Residents and local officials in the Echo Park neighborhood of Los Angeles are getting frustrated with Waze and its habit of directing people to take Baxter Street to avoid traffic. This is a little different than the usual neighborhood vs. commuters story that the rise of navigation apps has created; Baxter Street has a grade of 35%, twice what is legally permitted by current street construction standards, and residents say that the result of commuters unfamiliar with the street using it now is accidents and chaos.
This is Baxter Street:
While Baxter Street has its own unique considerations, this is playing out as a standard NIMBYs-vs-progress tale, and I think that’s just missing the point.
One of the weaknesses of navigation apps is that they have trouble distinguishing between the fastest route somewhere and the best route somewhere. “Trouble” in this case means, they simply can’t do this.
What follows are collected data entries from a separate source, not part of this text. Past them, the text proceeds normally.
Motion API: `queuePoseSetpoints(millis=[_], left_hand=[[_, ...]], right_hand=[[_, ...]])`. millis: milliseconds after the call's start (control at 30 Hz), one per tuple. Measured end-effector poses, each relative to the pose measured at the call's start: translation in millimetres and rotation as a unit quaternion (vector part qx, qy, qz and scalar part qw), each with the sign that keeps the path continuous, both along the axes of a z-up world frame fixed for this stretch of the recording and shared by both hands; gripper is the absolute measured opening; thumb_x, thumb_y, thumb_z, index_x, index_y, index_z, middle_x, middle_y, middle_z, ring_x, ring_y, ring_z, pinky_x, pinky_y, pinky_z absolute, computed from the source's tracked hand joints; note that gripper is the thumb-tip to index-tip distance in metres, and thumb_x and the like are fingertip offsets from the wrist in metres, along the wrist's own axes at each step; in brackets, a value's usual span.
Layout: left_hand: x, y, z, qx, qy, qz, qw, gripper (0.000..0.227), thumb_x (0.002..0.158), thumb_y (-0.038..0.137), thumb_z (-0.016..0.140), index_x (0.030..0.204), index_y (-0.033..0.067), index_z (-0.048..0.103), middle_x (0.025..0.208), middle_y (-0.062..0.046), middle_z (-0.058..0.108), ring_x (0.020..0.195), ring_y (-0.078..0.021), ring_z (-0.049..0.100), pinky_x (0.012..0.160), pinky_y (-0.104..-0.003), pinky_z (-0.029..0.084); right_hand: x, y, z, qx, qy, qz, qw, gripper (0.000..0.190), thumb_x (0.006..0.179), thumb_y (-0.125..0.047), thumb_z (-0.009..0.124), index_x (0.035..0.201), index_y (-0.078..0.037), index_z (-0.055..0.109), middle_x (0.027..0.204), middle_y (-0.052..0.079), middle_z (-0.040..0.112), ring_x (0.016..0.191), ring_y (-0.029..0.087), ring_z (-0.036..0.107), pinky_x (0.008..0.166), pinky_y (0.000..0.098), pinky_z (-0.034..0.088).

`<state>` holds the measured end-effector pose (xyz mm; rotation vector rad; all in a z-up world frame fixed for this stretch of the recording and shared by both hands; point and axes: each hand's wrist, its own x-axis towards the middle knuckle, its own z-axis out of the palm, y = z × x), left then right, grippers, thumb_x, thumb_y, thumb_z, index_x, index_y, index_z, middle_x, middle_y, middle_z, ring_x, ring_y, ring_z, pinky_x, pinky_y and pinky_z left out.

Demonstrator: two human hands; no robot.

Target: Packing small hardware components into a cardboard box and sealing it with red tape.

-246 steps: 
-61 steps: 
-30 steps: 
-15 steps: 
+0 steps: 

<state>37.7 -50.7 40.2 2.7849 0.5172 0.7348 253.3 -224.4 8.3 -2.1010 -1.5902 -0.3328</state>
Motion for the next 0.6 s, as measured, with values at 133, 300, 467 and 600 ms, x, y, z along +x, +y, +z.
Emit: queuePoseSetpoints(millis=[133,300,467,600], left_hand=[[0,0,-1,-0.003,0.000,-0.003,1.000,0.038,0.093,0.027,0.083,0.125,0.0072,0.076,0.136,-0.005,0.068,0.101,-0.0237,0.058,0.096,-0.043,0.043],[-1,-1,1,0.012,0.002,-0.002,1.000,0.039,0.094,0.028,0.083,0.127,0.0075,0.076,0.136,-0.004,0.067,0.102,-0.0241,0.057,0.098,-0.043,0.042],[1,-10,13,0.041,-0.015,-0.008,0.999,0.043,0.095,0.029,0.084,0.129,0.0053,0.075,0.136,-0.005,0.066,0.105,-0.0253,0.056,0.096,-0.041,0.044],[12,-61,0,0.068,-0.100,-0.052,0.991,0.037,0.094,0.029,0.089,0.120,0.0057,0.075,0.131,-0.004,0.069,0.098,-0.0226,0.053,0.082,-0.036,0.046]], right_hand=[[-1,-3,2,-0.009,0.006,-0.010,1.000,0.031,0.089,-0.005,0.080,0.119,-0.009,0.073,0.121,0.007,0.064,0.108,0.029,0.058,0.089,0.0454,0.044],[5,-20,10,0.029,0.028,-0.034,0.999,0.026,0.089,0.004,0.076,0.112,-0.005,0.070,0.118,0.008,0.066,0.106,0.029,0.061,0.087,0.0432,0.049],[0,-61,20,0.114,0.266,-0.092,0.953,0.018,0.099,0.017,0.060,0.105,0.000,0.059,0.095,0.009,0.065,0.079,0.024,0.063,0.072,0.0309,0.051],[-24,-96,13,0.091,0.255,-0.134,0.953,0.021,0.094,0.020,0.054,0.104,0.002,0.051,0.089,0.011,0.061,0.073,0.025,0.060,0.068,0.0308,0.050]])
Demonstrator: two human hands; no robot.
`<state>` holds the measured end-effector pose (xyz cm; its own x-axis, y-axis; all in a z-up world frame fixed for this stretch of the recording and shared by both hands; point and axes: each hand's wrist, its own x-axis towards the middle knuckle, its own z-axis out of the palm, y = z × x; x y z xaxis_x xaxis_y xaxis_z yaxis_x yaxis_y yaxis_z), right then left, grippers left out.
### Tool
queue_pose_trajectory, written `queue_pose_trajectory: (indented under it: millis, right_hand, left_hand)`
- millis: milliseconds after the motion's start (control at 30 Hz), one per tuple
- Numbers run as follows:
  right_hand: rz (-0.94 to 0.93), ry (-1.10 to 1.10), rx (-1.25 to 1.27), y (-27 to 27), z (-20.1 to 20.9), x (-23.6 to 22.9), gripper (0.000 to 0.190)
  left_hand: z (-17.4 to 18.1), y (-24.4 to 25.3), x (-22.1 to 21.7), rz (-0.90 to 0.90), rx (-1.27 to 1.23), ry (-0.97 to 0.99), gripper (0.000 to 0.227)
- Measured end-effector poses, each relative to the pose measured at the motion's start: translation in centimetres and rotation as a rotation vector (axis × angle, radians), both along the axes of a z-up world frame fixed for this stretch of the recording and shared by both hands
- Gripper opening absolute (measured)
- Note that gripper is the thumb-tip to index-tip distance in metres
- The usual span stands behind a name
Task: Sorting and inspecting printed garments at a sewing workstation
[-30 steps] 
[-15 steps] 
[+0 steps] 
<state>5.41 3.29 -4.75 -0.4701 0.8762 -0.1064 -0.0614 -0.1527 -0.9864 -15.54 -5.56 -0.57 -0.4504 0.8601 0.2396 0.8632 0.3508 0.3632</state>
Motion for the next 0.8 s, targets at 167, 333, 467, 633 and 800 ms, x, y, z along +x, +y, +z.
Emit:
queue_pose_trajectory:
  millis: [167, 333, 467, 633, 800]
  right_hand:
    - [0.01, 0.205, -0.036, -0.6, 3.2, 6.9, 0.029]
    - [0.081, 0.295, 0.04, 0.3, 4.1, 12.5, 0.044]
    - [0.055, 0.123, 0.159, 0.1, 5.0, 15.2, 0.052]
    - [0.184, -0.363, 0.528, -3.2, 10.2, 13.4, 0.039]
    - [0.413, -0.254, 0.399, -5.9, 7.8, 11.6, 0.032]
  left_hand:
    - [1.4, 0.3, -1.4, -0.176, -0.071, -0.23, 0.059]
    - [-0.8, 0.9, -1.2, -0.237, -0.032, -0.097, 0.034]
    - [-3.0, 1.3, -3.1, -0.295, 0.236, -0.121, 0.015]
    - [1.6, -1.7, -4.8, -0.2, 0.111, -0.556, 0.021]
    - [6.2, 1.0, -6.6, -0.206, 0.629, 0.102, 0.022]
My experience with Google Maps (my navigation friend of choice) is that it will regularly suggest that I take routes that I know have problems. For example, if I leave my office and want to head somewhere west of there, Google Maps will tell me to leave the parking garage, make a left onto the side street where my office is, and then take another left onto the main street. The main street has three lanes of traffic in each direction, is often highly congested, and has drivers speeding when it’s not blocked. Taking a left there is not pleasant. It is a bad choice. So I ignore Google Maps, take a right out of the garage, and circle around the building so I can make the left at a traffic light.
This is not the most direct route. It may or may not be the fastest route on any given day; it depends on how long it would take me to make that hellish left and where in the light cycle I arrive at the controlled intersection. But the maximum difference there is 2-3 minutes, so I take the route that is easier and safer. It may be a hair longer but it’s the best route.
Looking at that video of Baxter Street, it’s hard to frame the Google vs. residents argument as a clash between the needs of commuters and locals. I believe that most of the people passing through the neighborhood who just want to avoid as much traffic as they can would not choose to drive on a narrow, badly-paved street that’s more like a mountain pass to save two minutes. It looks like a hair-raising, white knuckle experience if you’re not used to it the way someone who lives on it would be.
What the residents asking Google to adjust its algorithm are doing is providing user feedback about how Google’s product is actually working in use. Google should listen to them and make Waze work better for users and the people in the neighborhoods they’re driving through.
If that sounds too hard or complicated… come on, this a company that’s building self-driving cars, personalizing searches, and sifting through massive amounts of user intent data. They can do this.